In 1983 Baker graduated from the University of Washington with a Ph.D. in Korean history. His dissertation was a study of the Confucian confrontation with Catholicism in eighteenth-century Korea, with special attention paid to the famous Confucian scholar and Catholic apostate Dasan Jeong Yagyong. Baker taught Korean, Japanese, and Chinese history at various universities in the United States before moving to UBC in 1987.
Since coming to UBC, Baker has taught Korean language, history, and culture classes. His research has focused on cultural history. Among his publications are articles on measles and smallpox in the writings of Dasan Jeong Yagyong, on worship of the Healing Buddha in Korean Buddhism, on the folk dance-drama known as Songpa sandae nori, and on religion and the rise of civil society. He has recently finished a lengthy article on the history of Oriental medicine in Korea and is currently working on a study of Qigong in contemporary Korea. In 1997 the Korean publishing house Iljogak published his "Joseon Hugi Yugyo wa Cheonjugyo ui Daerip?" [The Confrontation Between Confucianism and Catholicism in the Latter Half of the Joseon Dynasty], a collection of ten of his articles on Korean history in Korean translation. He also was a coeditor of the "Sourcebook of Korean Civilization?" published by Columbia University Press in the US.
In July, 2001, Baker became the Director of the Centre for Korean Research in the Institute for Asian Research at UBC. In that capacity, he assists visiting scholars from Korea who come to UBC to engage in research on Korea.

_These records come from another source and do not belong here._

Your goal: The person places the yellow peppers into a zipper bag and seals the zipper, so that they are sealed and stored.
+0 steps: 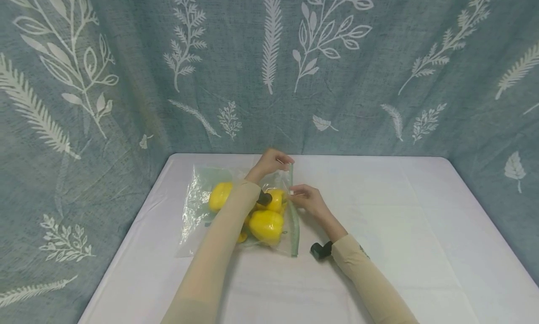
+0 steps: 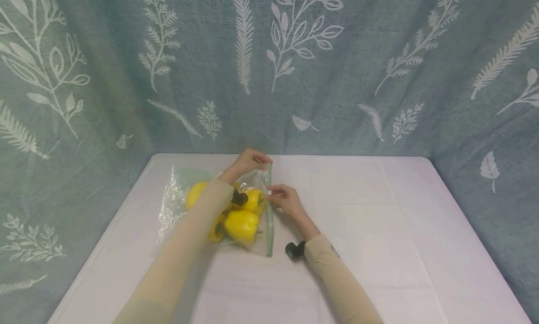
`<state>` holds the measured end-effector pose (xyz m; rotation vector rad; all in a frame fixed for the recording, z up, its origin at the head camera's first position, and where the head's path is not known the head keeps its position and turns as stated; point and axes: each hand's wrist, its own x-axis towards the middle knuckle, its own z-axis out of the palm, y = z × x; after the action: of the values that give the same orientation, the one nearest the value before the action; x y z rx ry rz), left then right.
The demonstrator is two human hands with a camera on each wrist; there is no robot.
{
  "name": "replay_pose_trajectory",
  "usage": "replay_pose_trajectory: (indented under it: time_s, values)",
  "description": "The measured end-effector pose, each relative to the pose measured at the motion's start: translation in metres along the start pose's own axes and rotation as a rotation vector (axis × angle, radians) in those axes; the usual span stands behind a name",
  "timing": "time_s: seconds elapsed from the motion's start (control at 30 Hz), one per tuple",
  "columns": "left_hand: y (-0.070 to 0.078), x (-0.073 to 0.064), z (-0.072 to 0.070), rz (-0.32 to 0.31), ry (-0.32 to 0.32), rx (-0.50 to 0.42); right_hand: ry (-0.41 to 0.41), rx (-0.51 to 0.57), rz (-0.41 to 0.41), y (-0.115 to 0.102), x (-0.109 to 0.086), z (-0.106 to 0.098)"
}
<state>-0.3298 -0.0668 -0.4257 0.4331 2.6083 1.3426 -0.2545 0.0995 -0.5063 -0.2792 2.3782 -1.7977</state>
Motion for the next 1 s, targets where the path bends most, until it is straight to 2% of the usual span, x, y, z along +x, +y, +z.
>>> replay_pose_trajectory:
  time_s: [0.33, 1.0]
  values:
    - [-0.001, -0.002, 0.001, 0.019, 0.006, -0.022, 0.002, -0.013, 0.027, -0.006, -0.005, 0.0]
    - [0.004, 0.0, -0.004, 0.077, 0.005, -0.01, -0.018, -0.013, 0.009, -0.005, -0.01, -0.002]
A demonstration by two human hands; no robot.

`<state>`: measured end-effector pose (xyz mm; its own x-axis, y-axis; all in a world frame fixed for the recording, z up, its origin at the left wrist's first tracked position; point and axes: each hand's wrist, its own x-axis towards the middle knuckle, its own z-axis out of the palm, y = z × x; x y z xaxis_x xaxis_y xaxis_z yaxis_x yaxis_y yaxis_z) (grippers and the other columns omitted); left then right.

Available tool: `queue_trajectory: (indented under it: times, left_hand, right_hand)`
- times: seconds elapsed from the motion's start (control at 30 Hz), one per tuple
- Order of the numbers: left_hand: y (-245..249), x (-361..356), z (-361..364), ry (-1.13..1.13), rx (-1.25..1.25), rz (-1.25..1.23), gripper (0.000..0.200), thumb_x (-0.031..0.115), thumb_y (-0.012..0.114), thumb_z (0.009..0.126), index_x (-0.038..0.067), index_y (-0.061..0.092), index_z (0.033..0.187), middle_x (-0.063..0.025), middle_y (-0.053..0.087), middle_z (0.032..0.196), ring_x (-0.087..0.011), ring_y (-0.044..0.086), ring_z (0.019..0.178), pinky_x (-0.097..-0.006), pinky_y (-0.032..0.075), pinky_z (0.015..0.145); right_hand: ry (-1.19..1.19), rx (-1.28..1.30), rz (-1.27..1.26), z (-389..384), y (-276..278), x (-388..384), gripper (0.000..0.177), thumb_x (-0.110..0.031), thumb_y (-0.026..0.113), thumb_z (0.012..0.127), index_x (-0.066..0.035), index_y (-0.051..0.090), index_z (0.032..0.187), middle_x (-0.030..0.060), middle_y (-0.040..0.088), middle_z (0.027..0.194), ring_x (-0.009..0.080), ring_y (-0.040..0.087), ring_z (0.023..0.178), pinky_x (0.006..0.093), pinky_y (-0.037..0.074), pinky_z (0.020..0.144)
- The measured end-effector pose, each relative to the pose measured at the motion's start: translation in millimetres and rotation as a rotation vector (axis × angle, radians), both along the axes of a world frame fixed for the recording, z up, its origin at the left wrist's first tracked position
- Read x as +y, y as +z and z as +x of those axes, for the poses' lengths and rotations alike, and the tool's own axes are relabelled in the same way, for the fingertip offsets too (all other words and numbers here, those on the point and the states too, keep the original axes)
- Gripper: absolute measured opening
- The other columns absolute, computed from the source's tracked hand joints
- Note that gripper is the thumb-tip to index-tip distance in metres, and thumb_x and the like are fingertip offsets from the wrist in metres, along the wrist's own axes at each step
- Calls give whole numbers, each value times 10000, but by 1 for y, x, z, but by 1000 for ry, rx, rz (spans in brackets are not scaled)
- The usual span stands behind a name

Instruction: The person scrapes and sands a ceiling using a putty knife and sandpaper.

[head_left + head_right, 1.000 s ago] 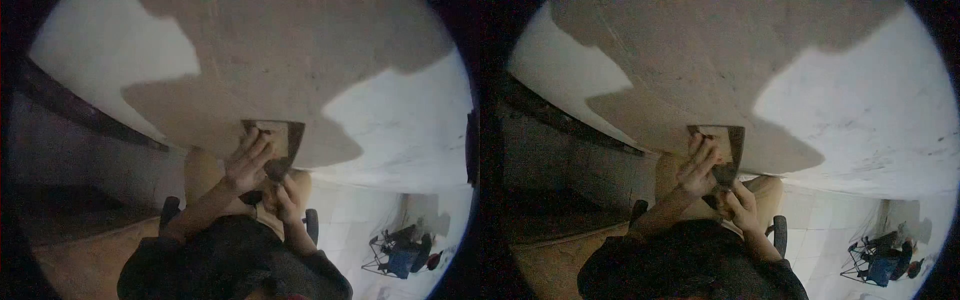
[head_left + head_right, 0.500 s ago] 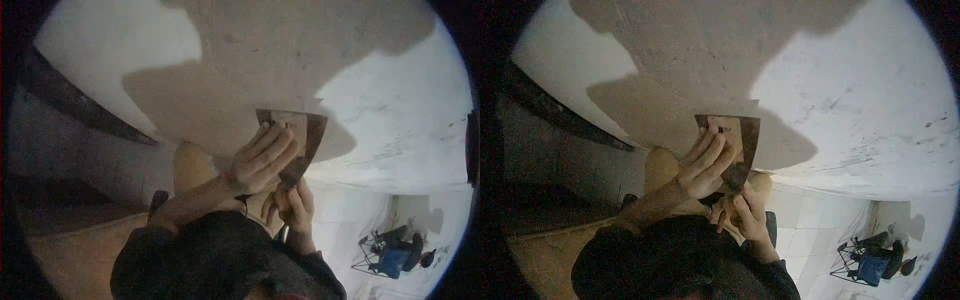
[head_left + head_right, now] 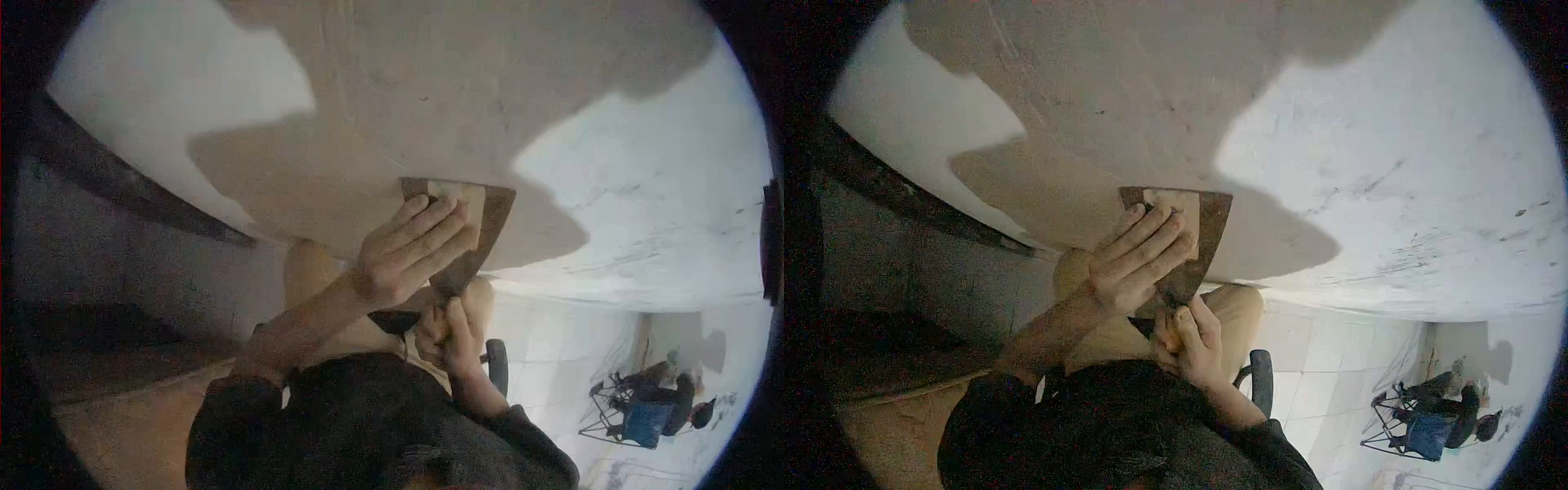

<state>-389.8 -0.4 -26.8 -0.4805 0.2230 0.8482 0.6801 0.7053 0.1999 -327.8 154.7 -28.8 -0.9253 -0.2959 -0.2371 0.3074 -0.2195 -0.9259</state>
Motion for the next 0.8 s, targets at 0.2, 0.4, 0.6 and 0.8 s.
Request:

He also oversees a Korean Studies seminar series in which UBC professors as well as visiting scholars share their research findings with the UBC community and the general public. Baker is also the president of the Canadian Korean Studies Association, and a member of the Korean Studies Committee of the Association for Asian Studies. In addition to his home in Vancouver, he maintains a home in Seoul, not far from the Lotte World shopping complex, in order to have a base from which to continue his exploration of Korean culture, past and present.